Problem description >> Using the listing below, say how many lines have the string "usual" in them, giving the number alone.

Data extract >>
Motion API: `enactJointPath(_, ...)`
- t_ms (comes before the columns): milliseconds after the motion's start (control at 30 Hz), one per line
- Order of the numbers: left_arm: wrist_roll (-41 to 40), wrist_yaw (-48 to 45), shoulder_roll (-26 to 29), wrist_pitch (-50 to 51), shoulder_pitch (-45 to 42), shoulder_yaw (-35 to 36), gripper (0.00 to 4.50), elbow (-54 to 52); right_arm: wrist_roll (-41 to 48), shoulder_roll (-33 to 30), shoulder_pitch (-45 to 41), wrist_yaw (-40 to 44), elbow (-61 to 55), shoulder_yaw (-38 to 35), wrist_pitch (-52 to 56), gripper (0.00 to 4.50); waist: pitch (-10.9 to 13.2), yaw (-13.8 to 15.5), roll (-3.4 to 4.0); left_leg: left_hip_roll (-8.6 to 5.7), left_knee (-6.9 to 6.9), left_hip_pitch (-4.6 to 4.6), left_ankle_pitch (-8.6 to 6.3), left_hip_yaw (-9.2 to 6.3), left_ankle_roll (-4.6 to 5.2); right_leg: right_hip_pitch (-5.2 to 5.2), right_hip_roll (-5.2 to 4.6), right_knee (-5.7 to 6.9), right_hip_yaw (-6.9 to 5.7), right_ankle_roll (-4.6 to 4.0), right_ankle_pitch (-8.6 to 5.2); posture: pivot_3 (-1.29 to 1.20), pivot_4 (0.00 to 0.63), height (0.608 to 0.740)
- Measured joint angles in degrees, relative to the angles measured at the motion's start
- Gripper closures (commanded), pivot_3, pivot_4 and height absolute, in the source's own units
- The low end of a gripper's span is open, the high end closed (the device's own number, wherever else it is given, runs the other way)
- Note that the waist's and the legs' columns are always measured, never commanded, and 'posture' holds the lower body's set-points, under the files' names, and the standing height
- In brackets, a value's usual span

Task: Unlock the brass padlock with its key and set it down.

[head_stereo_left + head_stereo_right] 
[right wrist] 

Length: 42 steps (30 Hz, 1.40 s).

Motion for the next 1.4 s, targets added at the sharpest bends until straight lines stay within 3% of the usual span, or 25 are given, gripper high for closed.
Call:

Exercise output >> 2